Task description – Beginning with the line that contains "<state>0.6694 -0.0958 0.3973", return every line down to the last one in the material below, exactly and with no others.

Data excerpt –
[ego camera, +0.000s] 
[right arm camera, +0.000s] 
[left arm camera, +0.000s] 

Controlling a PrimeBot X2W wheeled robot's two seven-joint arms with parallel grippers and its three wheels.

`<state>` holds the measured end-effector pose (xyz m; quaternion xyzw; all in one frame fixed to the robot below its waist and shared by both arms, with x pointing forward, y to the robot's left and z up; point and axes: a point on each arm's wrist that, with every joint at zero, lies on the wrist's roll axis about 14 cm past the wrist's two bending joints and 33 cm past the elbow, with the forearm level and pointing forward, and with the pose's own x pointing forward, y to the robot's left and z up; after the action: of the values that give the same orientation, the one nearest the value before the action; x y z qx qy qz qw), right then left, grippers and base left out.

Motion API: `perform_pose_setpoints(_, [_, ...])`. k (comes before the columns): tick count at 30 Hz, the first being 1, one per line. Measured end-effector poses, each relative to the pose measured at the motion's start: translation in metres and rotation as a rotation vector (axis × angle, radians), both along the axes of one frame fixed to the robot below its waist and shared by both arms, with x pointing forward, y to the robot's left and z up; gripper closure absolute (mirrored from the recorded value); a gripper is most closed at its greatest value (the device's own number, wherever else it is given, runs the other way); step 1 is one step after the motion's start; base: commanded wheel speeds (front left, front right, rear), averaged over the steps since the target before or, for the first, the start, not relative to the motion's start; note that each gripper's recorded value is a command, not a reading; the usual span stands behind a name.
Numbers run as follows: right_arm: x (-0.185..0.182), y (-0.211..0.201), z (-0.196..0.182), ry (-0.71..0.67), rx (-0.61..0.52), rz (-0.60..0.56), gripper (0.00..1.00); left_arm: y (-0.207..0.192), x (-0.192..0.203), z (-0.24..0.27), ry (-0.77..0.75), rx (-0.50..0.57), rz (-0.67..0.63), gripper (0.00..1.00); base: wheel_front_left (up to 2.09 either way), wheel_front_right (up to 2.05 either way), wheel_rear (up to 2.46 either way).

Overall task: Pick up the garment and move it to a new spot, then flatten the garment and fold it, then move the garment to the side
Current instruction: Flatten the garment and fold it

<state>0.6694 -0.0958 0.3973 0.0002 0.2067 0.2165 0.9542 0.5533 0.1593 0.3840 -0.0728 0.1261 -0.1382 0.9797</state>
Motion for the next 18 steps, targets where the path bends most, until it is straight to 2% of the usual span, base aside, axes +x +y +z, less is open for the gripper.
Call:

Completed exercise –
<state>0.6694 -0.0958 0.3973 0.0002 0.2067 0.2165 0.9542 0.5533 0.1593 0.3840 -0.0728 0.1261 -0.1382 0.9797</state>
Motion for the next 18 steps, targets where the path bends most, until it is straight to 2% of the usual span, base aside, axes +x +y +z, less is open for the gripper.
Call:

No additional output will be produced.